“ML Data” : The past, present and future

Atindriyo SanyalCTO

5 min readSeptember 08 2022

Over the past decade, I've had the privilege to have been part of teams building the foundational technology behind some of the biggest Machine Learning platforms – as an early engineer building the foundations of Siri at Apple, then building and scaling the world’s first Feature Store, then building data quality systems for one of the largest ML Platforms on the planet at Uber (learning: shine a light on your data; you will be shocked by how bad it is!). I recently wrote a paper with the fine folks at the Stanford AI Lab to evangelize the concept of Embeddings Stores (unstructured data ML adoption is exploding!), and I am now actively building the first ML Data Intelligence platform at Galileo (more on this below!).

Through these experiences, I’ve seen an evolution in how we think about data for Machine Learning. I wanted to share my thoughts on how the criticality of ML data has evolved and why I think organizations that obsess on the quality of their ML Data will quickly and vastly outperform those that focus on the model alone.

Let’s dive into this, but like everything else, it’s easier when we first step back and peer into how we got here.

The Past: Commoditization of storage and compute, and the rise of ML Platforms

By the time the 2010s hit, Data Engineers had access to immense data and batch compute resources at their disposal—with Hadoop, MapReduce and eventually Spark -- leading to the Big data revolution. During this time, analytics systems became the prime consumers of vast amounts of data as it became critical for organizations executing on data-driven insights.

Large compute platforms evolved to have SQL-like interfaces as well as programmatic SDKs on top of the frameworks which would allow a user to do complex transformations on gigabytes of data. At Apple, for example, we wrote dozens of batch analytics jobs that would run daily and collate reports on usage of Siri across millions of Apple devices around the globe and generate reports.

An outcome of this was the Data Sprawl problem - where proliferation of ad-hoc jobs without a layer of proper data management led to large amounts of duplication in compute, data redundancy and a general disarray in how data processing was organized. The problem became rampant at scale, leading to data warehouses turning into data landfills.

The Past: The focus is purely on building models, with little attention to the data that it's being trained or evaluated on

In recent years, similar problems manifested themselves in ML platforms where ad-hoc data generation jobs built from batch and streaming sources created a messy ML data ecosystem. Choosing the right, error-free, representative data for your ML task became equivalent to finding a needle in a haystack.

Parallelly during this time, advancements were made in Machine Learning techniques, and frameworks like TensorFlow became popular, exposing easy-to-use SDKs for developers to build complex NeuralNets and tune hyperparameters easily. This advancement was further accentuated with Pytorch, which facilitated the low-code creation of Deep Learning models.
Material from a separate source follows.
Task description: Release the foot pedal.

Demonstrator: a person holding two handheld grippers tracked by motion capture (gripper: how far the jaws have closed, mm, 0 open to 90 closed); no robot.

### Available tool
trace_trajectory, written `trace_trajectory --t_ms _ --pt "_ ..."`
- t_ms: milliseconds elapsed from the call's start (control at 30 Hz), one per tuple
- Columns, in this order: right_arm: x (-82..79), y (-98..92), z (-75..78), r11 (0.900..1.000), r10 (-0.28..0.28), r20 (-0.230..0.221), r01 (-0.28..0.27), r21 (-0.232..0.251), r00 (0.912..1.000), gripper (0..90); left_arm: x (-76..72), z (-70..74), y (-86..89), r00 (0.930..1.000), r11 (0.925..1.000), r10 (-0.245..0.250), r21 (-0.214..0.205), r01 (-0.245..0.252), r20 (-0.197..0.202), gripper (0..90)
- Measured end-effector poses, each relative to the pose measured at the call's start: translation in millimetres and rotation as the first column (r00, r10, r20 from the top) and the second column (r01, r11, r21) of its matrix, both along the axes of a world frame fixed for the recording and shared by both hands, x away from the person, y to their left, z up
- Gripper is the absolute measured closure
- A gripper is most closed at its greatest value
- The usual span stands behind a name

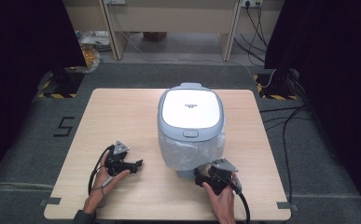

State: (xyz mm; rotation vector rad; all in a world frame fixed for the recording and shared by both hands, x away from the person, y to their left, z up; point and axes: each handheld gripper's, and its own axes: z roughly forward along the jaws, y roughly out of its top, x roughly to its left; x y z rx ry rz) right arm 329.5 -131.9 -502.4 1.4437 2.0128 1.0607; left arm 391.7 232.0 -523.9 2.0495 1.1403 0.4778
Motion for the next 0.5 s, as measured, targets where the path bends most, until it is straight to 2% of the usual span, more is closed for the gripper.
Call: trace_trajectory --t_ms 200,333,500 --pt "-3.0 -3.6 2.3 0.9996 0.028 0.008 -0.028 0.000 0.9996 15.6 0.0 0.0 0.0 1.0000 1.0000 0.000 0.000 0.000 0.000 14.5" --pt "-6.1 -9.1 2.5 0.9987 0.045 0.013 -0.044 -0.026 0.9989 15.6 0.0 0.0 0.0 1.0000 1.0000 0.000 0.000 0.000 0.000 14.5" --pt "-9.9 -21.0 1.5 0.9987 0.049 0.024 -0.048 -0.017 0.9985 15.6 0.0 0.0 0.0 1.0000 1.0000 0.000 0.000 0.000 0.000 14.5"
Similar advancements were made in classical Machine Learning techniques. Standard Decision Tree based techniques were replaced by Gradient Boosted Trees, which significantly improved the efficacy of their older counterparts.

Around this time, the world of ML collided with Big data and the problems previously encountered in non-ML big data systems manifested themselves in Machine Learning systems. My team at Uber, for example, was one of the first to publicly evangelize potential solutions to this problem when we created and evangelized a large-scale ML Platform, Michelangelo, that served all Data Scientists at Uber to train and deploy models.

The Present: “Data powers ML. How to tame the beast?” The rise of ‘ML data’ stores

The Data Sprawl issue in ML became such a big pain point that it led to the next phase of advancements in ML platforms, centered around managing the lifecycle of the data that models consumed across training, evaluation and inference, leading to the rise to 'ML Data stores'.

As ML platforms (e.g. C3, Sagemaker, DataRobot etc) grew into becoming one-stop shops for larger organizations for managing all their ML models, the simultaneous training and deployment jobs of multiple models combined with a general lack of management of the data these models consumed, led to massive data bottlenecks. This led to the need for robust ML data management solutions that could streamline the easy consumption of data across multiple models without duplicating the compute and storage, reducing data fan-out issues as well as operational costs.

The solution to these key challenges came in the form of Feature Stores for structured and semi structured data, as well as unstructured data (embeddings), which massively simplified the authoring and consumption of ML features across the different stages of the ML workflow.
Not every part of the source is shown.